WHAT TO DO :: Scan the lines below for the word "named". Copy each line you find it in.

EXTRACTED DATA ::
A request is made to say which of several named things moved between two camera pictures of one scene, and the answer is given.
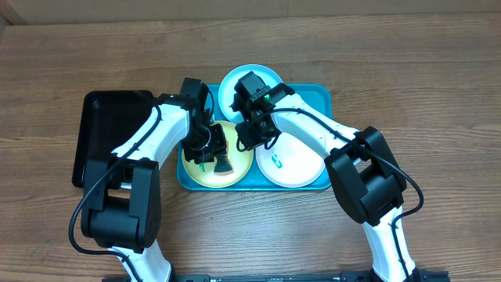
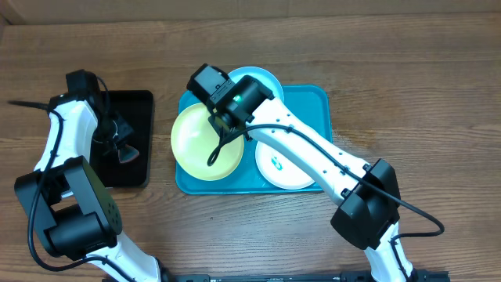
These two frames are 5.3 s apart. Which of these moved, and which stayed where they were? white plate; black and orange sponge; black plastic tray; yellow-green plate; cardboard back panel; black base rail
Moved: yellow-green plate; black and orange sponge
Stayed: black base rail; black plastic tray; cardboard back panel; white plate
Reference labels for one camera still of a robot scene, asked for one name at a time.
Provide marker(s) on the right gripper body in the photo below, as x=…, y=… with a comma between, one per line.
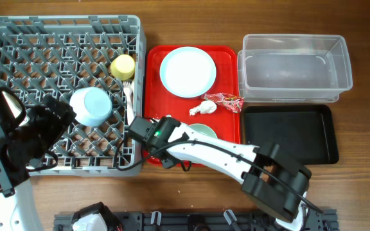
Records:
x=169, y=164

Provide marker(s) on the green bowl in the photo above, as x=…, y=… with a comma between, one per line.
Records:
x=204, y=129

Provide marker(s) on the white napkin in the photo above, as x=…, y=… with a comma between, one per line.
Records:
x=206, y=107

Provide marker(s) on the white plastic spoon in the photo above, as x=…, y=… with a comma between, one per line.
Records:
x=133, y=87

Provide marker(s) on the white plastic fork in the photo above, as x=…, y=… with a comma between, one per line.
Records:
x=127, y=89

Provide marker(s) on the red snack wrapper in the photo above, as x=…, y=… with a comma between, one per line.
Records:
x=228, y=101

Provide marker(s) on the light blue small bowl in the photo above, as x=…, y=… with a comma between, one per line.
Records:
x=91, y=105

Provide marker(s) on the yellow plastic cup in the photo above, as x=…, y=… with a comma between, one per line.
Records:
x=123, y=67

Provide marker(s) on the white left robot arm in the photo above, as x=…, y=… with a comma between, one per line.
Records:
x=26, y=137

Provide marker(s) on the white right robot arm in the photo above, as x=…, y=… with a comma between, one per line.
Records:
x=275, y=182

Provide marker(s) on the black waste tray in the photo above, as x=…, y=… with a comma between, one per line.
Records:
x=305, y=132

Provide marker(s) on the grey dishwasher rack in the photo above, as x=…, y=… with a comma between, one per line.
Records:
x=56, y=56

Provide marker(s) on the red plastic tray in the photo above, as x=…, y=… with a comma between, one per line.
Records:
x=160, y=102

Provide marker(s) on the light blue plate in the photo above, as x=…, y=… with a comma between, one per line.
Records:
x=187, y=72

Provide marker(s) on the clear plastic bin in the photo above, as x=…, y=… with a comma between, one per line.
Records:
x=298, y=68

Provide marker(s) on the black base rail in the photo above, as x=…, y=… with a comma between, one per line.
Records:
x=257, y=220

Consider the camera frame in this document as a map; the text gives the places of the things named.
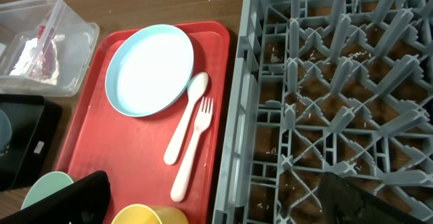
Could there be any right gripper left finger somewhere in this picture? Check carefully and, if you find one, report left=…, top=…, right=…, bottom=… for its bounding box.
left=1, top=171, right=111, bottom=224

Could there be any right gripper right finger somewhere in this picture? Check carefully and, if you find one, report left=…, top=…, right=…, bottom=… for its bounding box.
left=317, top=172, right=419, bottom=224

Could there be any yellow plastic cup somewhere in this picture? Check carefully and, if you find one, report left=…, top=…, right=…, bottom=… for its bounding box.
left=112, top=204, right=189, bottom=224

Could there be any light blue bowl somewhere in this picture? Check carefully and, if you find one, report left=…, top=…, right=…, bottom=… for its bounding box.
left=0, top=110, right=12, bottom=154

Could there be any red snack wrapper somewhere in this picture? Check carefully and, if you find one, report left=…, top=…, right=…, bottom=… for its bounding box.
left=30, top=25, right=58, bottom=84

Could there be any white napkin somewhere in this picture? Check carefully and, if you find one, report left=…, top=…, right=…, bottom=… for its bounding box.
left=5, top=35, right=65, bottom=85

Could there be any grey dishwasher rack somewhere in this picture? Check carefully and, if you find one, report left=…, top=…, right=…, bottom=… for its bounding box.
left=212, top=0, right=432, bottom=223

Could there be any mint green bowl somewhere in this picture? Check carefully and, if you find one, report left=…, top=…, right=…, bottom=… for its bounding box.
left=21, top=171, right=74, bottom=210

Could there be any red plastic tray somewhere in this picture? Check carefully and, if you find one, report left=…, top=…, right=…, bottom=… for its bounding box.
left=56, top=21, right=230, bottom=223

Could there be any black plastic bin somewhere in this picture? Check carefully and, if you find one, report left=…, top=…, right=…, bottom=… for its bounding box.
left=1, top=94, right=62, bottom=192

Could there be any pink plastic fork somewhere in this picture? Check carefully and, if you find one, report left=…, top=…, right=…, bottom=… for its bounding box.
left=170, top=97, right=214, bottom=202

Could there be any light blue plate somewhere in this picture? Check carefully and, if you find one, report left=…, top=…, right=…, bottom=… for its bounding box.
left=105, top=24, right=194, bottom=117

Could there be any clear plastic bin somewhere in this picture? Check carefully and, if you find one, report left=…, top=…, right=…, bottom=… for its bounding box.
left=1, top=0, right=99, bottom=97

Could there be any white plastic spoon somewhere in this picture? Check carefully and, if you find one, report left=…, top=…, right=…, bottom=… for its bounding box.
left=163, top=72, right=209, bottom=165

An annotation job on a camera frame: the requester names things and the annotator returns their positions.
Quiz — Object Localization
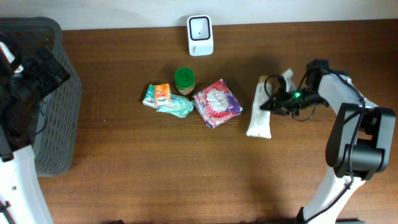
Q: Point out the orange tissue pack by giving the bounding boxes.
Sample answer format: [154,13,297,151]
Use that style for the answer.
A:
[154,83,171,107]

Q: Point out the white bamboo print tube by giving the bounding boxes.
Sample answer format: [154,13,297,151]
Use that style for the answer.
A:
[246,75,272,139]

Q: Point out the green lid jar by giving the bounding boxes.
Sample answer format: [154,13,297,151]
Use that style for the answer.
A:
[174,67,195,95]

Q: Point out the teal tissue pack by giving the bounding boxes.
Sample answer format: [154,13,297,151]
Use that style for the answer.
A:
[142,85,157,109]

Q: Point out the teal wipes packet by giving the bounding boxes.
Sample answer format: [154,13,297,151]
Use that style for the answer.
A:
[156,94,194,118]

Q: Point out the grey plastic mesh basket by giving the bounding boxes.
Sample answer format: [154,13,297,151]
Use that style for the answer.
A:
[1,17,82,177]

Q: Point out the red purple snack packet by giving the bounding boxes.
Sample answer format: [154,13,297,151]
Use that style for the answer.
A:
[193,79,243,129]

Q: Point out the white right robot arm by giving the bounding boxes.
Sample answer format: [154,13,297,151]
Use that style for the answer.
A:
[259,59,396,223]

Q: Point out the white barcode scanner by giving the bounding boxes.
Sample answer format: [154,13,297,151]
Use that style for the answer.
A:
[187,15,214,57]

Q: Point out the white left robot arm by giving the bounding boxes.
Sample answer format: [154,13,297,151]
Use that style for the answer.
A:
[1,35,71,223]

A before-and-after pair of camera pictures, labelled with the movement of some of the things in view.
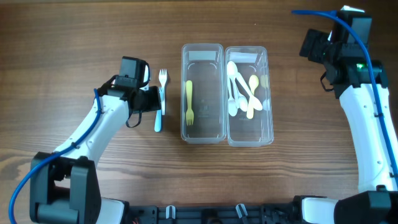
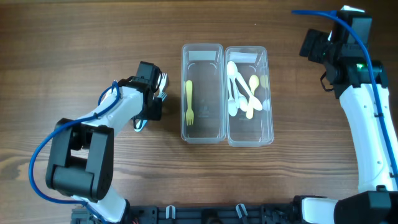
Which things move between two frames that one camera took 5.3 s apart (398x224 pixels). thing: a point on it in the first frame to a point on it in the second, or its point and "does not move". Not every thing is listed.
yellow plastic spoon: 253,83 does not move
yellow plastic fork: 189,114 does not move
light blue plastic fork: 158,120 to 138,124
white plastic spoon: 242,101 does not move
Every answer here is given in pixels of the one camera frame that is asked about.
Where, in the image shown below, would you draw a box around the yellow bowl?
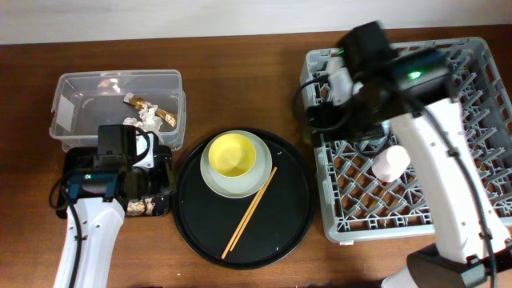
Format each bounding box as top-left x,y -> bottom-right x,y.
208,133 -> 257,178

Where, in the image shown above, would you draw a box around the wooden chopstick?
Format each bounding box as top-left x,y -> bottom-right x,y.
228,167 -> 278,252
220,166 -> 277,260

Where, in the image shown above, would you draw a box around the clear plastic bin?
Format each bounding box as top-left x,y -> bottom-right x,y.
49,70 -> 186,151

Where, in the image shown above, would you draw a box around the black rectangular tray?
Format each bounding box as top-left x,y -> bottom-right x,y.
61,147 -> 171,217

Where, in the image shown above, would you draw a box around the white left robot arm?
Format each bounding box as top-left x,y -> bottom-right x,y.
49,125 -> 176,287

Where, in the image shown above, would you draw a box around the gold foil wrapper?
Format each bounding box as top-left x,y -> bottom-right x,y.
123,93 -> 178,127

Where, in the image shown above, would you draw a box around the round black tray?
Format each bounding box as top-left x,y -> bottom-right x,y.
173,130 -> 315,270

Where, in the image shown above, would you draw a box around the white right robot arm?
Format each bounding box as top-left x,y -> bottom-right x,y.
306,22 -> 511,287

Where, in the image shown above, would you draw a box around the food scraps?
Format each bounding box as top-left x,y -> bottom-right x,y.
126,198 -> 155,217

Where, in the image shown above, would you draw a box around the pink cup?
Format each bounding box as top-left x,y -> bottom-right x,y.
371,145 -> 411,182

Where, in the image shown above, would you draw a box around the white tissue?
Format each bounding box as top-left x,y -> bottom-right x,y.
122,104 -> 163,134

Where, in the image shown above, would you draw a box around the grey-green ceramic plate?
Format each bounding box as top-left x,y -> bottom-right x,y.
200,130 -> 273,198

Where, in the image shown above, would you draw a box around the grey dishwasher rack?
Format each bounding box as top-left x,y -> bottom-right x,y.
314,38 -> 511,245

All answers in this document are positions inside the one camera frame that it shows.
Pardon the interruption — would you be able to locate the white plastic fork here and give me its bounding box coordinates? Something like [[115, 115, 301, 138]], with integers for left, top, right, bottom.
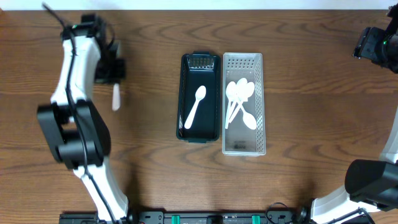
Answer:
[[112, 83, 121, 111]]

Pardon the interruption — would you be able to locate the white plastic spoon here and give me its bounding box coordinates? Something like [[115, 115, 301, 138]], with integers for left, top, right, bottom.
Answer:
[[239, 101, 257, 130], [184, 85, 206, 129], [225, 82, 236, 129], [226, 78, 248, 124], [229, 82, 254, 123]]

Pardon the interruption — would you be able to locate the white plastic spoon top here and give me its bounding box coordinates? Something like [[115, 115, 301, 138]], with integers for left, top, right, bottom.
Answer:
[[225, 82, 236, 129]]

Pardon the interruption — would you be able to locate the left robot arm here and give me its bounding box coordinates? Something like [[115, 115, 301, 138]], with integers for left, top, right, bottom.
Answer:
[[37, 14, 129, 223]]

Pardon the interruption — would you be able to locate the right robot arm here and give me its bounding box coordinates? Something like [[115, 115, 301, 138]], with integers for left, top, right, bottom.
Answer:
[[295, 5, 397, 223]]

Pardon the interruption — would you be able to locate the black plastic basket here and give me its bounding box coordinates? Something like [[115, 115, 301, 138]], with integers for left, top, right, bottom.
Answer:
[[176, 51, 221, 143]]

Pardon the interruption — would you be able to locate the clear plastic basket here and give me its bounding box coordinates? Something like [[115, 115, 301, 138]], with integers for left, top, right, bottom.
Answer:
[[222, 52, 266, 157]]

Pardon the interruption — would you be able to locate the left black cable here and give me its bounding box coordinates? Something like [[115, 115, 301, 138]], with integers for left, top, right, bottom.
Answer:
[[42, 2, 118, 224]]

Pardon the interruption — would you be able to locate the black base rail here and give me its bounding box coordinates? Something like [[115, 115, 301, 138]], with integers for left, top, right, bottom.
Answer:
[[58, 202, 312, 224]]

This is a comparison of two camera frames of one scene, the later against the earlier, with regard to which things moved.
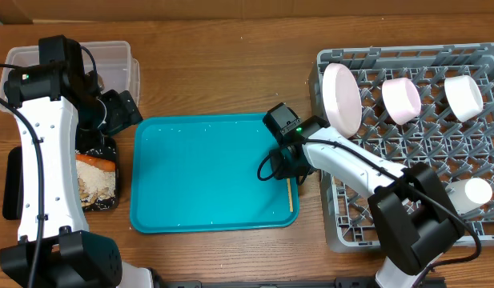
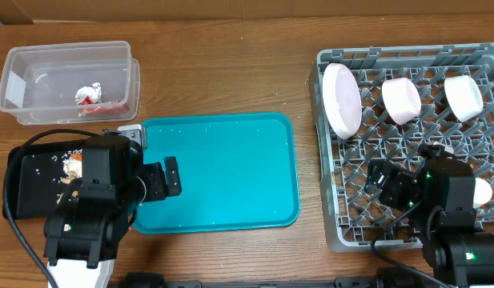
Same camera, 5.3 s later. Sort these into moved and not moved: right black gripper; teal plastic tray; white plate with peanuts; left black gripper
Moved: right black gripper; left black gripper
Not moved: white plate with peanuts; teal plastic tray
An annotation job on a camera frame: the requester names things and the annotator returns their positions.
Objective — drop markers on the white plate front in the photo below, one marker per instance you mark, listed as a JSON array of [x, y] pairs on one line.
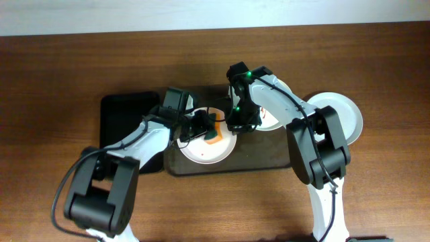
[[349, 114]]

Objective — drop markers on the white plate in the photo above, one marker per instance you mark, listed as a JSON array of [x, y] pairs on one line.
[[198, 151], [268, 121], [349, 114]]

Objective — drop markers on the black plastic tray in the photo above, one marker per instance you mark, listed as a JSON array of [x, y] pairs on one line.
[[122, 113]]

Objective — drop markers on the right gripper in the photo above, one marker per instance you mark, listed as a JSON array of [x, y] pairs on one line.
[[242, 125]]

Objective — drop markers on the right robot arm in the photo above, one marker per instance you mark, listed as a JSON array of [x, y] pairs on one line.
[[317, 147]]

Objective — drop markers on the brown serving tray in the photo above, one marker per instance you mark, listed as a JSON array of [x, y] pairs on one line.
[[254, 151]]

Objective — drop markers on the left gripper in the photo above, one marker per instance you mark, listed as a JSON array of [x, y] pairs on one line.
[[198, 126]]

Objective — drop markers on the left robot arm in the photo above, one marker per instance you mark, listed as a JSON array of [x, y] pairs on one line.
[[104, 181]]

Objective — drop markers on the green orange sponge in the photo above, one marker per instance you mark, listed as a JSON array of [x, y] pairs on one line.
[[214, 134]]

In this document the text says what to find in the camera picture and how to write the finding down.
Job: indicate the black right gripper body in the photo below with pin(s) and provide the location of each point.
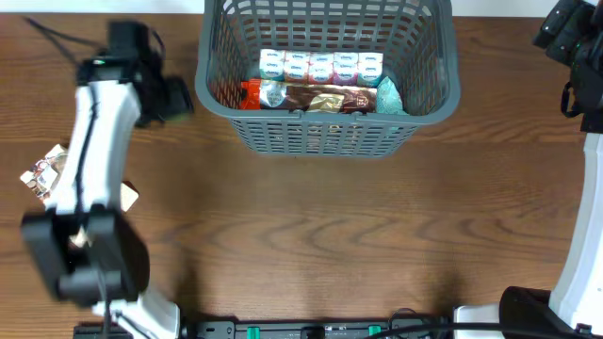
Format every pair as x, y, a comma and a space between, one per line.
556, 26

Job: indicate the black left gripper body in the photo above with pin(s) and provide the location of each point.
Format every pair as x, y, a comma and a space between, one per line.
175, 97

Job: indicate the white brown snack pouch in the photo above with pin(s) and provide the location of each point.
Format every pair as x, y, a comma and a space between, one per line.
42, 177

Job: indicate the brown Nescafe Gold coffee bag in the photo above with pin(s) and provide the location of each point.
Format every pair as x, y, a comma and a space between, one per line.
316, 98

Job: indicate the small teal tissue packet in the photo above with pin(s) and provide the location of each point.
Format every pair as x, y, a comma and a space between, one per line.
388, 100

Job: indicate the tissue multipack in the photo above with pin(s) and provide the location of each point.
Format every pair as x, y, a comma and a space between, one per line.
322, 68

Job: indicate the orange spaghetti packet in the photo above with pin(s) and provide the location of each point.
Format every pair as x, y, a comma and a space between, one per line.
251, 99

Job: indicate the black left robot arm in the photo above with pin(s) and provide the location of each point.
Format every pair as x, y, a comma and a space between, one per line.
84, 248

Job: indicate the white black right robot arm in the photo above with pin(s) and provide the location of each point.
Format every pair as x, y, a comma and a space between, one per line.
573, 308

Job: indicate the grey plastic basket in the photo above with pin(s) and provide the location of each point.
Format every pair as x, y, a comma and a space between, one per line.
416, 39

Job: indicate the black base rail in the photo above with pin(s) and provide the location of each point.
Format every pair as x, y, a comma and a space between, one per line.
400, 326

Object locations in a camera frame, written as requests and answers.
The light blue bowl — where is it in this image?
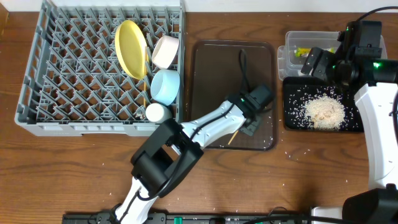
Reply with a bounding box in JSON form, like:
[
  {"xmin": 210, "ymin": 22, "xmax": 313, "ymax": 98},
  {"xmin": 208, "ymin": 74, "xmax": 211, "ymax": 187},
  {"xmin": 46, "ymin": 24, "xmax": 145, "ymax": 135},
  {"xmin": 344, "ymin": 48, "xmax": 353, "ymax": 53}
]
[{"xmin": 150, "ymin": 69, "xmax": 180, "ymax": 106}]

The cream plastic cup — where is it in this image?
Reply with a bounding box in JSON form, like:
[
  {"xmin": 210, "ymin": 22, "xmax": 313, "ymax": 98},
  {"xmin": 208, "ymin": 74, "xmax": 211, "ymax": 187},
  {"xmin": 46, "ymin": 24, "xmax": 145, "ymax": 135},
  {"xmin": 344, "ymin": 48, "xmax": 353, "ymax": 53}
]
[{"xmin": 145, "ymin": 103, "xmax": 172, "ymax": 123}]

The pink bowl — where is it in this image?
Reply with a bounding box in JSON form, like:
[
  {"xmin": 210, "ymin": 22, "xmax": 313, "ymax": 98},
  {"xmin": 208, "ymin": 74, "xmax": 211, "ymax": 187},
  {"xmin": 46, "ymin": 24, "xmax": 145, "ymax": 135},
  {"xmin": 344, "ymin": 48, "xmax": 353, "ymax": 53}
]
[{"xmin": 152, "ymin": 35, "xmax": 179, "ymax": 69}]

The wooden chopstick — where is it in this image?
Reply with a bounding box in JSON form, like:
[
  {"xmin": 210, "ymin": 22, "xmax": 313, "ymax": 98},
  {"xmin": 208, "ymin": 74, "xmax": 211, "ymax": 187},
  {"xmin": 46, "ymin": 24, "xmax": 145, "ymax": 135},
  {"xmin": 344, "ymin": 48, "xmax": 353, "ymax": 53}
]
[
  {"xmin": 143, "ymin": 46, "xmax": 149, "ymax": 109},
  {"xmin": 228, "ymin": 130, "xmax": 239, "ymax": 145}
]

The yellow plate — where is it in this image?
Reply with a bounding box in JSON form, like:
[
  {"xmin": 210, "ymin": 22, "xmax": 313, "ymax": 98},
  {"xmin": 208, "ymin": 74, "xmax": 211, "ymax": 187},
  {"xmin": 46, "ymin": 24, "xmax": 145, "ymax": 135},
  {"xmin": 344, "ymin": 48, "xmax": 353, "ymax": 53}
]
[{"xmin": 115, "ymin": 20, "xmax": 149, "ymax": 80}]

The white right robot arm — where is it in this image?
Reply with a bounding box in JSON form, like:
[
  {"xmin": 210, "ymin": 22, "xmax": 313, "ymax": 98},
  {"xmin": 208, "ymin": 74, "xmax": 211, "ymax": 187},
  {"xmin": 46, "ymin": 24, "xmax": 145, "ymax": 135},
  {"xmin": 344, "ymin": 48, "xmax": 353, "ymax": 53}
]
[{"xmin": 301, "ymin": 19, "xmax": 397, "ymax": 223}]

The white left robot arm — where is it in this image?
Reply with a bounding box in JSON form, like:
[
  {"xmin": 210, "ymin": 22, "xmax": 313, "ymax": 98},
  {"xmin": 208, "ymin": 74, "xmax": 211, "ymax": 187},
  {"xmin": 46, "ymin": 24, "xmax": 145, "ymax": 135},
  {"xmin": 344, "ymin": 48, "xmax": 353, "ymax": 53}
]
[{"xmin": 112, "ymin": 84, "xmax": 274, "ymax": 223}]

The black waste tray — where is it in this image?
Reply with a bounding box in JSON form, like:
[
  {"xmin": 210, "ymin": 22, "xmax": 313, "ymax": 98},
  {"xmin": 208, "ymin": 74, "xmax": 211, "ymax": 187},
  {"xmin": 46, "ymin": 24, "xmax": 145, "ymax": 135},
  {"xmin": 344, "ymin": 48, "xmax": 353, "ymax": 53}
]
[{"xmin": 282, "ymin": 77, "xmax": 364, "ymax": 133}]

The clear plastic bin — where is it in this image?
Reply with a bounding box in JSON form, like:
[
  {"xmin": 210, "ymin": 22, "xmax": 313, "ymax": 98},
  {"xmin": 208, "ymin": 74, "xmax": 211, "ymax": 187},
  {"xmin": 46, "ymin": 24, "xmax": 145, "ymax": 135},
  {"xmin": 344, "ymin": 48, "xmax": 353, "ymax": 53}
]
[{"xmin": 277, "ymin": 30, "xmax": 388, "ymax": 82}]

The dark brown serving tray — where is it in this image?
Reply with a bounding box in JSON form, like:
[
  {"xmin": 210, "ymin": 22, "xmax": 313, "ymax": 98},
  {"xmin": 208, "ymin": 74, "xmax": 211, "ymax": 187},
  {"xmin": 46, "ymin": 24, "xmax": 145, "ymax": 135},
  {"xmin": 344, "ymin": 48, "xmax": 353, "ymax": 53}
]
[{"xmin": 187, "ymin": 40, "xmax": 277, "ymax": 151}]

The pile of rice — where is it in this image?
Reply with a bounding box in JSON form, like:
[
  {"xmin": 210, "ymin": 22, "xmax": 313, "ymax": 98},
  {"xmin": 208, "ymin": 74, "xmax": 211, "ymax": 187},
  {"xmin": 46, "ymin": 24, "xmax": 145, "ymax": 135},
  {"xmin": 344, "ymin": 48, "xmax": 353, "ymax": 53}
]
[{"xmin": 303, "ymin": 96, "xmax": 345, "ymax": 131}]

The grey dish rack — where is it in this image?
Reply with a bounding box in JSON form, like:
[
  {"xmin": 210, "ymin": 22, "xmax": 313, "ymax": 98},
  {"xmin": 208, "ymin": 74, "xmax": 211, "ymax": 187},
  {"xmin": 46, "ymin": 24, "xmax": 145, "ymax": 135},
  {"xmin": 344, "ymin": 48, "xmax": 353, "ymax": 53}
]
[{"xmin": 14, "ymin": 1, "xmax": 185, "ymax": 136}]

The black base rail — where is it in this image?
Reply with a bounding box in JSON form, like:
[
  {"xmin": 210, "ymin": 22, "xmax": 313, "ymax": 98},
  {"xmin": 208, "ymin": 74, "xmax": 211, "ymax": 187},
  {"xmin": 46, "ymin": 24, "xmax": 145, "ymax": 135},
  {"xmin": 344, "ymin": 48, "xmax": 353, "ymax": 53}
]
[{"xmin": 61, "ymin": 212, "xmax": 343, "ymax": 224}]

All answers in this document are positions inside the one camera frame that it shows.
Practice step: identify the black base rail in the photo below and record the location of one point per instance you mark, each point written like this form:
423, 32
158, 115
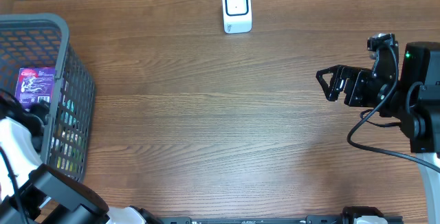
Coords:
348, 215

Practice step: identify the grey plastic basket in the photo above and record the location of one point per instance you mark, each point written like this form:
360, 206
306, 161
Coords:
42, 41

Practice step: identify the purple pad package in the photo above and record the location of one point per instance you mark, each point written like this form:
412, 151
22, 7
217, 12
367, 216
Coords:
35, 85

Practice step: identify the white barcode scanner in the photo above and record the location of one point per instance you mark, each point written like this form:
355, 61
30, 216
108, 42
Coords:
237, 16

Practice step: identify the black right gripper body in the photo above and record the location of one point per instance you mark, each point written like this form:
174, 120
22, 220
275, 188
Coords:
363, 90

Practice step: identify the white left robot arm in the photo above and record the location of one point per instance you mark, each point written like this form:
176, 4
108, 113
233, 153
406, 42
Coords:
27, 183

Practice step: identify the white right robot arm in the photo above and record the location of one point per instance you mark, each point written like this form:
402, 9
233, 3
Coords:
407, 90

PROBLEM SOLUTION ::
A request is made to say which of several named things moved between two camera pictures of one scene, and the answer is given.
Consider the camera frame in this document as a map; the text gives the places of the things named.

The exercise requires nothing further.